DATA BLOCK section start
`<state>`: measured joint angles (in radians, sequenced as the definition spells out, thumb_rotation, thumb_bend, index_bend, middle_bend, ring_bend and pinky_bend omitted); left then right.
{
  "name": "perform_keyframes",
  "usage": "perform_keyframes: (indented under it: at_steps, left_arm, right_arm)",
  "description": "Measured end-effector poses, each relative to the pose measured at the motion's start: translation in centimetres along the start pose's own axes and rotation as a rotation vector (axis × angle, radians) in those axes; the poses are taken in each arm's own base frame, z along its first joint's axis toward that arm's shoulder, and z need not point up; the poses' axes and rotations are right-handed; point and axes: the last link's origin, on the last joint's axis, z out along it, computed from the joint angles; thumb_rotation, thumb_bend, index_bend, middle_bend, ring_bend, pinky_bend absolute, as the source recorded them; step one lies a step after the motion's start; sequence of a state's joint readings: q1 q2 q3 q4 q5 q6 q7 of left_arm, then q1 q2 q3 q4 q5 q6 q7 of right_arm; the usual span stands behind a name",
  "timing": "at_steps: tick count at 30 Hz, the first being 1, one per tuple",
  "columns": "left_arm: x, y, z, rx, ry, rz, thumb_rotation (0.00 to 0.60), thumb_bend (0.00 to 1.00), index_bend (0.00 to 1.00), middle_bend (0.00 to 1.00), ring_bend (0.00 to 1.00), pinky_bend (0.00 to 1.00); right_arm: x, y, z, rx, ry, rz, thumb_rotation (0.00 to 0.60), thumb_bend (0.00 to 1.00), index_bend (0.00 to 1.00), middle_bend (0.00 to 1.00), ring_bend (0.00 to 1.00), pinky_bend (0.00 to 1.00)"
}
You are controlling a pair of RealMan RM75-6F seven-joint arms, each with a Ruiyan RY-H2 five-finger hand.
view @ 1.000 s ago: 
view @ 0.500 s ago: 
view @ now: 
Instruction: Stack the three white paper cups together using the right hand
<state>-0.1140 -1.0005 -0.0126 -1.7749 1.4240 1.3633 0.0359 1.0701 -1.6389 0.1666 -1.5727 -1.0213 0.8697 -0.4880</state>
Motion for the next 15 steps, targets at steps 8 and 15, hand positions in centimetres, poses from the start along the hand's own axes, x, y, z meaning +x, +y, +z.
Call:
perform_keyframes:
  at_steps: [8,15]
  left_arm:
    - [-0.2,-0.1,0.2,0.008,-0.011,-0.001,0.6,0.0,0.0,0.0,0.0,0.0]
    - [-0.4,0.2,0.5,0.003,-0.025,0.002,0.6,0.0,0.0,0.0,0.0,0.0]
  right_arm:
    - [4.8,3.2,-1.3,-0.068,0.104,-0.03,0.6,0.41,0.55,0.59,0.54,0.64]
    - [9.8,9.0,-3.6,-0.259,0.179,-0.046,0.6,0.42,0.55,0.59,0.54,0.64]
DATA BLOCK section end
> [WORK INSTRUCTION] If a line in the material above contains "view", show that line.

> [EXERCISE OUTPUT]
view @ 1.000 s ago: 
view @ 0.500 s ago: 
view @ now: 

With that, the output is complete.